Свою относительную слабость демократии проявили в двух отношениях. Во-первых, демократическая политика оказалась слишком медленной для мира, требовавшего все более скорых ответов. Общее впечатление, сложившееся за четыре года экономического смятения и неуправляемости, состояло в том, что западные политики все время отстают от событий и пытаются их нагнать. Пока они обсуждали, что дальше делать, кризис успевал выйти на следующий виток, так что им не оставалось ничего другого, кроме как предлагать решения для вчерашних проблем. Ян Смэтс, южно-африканский лидер и один из первоначальных архитекторов Лиги Наций, в 1933 г. прибыл в Лондон и описал страхи, разделявшиеся в ту пору многими: «Скорость событий такова, что они требуют быстрых действий, почти ежесекундно нужны решительные действия. Я задаюсь вопросом о том, можем ли мы сравняться в решительности с диктаторами. Ведь только так демократия сможет себя защитить» [Smuts, 1933]. В то же самое время демократия казалась слишком капризной, чтобы выработать устойчивые решения для проблем, требовавших долгосрочной перспективы. Слишком многое в демократии выглядело обрывочным, поспешным, несобранным. Решения принимались и отменялись, предлагались, а потом бросались, правительства приходили и уходили. Отрезвляющим фактом стало то, что к моменту проведения Лондонской конференции только Россия и Италия были двумя крупными странами, в которых с начала депрессии не произошло смены правительства. Сталин и Муссолини стали воплощением постоянства в нестабильном мире. Каждая из демократических стран – США, Британия, Франция, Германия, Испания, каждая из республик в Латинской Америке, в Центральной и Восточной Европе – в период с 1929 г. меняла правительство по крайней мере один раз. Многие вообще отказались от демократии.

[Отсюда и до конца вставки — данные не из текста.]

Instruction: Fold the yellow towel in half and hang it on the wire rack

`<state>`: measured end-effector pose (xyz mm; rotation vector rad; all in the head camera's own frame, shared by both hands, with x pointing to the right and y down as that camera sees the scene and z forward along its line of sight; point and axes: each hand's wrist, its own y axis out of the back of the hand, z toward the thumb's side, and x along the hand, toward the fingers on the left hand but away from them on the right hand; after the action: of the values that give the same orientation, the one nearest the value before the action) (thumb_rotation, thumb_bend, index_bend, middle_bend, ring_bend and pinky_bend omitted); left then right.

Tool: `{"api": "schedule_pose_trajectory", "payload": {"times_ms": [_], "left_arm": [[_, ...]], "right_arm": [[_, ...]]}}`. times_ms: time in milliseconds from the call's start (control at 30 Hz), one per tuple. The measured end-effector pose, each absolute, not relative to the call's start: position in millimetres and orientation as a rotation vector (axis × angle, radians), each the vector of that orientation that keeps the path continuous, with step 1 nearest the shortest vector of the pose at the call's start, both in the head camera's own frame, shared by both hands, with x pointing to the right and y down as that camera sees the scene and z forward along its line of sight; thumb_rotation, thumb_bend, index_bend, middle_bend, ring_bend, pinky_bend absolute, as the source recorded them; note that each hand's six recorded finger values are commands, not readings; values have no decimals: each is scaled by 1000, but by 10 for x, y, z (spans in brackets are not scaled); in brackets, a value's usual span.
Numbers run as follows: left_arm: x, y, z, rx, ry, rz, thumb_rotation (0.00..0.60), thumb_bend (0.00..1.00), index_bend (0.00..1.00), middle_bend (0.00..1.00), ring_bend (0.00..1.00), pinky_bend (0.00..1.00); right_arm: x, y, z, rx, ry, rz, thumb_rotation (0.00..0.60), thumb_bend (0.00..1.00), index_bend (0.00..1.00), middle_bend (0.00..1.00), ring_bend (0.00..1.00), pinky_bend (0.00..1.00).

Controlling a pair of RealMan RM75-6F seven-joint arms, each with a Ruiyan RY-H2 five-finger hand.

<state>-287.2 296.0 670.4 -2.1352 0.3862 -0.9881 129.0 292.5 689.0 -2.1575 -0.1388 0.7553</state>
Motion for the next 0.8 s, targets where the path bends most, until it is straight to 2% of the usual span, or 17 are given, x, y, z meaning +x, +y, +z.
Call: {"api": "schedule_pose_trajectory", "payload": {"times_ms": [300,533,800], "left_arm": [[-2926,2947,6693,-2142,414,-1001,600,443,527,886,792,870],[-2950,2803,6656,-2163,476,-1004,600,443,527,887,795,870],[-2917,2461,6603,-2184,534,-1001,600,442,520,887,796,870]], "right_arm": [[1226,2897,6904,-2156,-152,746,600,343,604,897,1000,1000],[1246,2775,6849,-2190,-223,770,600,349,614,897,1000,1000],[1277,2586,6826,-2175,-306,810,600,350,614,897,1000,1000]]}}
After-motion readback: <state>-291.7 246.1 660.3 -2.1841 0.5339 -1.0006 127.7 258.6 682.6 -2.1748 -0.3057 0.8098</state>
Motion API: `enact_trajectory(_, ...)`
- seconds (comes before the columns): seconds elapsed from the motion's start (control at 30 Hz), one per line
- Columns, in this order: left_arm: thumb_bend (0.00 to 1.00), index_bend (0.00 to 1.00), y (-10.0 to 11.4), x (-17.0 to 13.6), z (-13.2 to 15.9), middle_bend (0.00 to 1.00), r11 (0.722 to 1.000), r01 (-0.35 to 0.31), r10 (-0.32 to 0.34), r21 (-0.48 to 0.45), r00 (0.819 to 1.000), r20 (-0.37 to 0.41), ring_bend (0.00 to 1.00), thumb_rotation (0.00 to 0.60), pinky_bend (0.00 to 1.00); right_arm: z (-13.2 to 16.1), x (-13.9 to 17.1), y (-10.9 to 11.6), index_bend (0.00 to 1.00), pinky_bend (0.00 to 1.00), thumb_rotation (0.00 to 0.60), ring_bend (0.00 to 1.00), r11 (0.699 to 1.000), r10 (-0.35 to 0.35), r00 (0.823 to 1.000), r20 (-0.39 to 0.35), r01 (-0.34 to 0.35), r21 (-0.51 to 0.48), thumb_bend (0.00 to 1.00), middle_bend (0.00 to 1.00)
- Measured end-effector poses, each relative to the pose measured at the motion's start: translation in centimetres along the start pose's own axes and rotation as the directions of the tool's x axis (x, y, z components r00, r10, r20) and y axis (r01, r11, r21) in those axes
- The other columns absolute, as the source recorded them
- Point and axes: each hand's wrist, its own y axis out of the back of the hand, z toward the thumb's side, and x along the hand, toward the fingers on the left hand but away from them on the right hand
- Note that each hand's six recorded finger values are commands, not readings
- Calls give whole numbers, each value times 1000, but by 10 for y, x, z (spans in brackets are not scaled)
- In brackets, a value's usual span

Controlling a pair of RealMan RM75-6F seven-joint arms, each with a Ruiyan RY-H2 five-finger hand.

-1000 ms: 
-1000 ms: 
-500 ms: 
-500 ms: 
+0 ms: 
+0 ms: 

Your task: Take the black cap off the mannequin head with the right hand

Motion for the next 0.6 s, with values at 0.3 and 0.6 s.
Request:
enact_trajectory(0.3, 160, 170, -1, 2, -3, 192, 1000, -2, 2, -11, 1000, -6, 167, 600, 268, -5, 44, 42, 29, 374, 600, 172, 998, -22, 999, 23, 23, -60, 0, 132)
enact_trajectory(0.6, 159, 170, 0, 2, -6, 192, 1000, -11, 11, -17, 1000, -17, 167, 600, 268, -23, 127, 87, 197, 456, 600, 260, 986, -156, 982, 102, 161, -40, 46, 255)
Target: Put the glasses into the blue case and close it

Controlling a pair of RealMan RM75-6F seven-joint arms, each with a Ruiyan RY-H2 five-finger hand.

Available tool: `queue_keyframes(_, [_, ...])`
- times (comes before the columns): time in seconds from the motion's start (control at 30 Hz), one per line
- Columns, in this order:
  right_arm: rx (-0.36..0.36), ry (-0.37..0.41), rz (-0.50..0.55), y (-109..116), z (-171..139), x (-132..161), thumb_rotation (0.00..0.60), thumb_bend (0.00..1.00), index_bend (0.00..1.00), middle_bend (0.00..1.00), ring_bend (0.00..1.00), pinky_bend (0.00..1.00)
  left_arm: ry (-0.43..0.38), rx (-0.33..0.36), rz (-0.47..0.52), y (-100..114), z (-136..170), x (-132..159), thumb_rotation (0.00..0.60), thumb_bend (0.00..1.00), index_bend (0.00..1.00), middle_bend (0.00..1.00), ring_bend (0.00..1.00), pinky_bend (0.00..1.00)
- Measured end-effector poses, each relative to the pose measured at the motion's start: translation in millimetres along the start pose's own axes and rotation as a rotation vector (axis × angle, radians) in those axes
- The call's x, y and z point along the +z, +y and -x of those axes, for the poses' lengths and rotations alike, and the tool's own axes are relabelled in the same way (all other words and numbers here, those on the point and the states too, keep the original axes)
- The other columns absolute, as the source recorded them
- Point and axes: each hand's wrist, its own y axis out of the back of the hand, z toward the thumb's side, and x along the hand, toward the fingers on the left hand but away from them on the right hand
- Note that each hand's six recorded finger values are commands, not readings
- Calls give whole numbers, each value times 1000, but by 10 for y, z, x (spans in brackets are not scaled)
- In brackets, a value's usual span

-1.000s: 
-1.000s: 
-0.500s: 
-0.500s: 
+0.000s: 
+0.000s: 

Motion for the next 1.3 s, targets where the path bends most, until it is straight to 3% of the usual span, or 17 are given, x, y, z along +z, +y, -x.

Слишком медленная на практике, слишком поспешно меняющая мнение – вот чем страдала демократия, вот в чем была ее двойная проблема. Контраст, который представляли новые автократии, символизировался решением Сталина модернизировать Советский Союз за несколько пятилеток. Первый пятилетний план был запущен в 1928 г. Его цель состояла в том, чтобы втащить русскую экономику в XX в. за счет быстрого наращивания тяжелой промышленности. Были определены чрезвычайно амбициозные плановые задачи, и весь репрессивный аппарат государства был настроен на их своевременное выполнение. Сначала Запад отвечал, в основном, смехом, вызванным как масштабом, так и конкретностью плановых задач. Но когда после 1929 г. западные экономики вошли в пике, а советская – неумолимо двигалась к своим целям, тон поменялся. Во всех демократических странах все чаще стали ссылаться на пятилетние планы, а политики приводили их как доказательство того, чего можно достичь благодаря прогнозированию и решительности. В 1932 г. будущий премьер-министр Британии Клемент Эттли заявил в палате общин:
Если бы я еще совсем недавно заговорил о необходимости национального плана, члены палаты, из числа тогда присутствовавших…все хором мне сказали бы: «Ох уж эти русские с их смешными пятилетками». Но теперь времена изменились, и во всех странах люди начинают задаваться вопросом: «Разве пятилетка не закончится успехом, и что нам с этим делать?»[20]
.Другой оратор, участвовавший в тех же обсуждениях, назвал пятилетний план «наиболее жизнеспособным и важным на данный момент экономико-политическом фактом во всем мире». Этот план продемонстрировал решимость, которой не хватало демократии.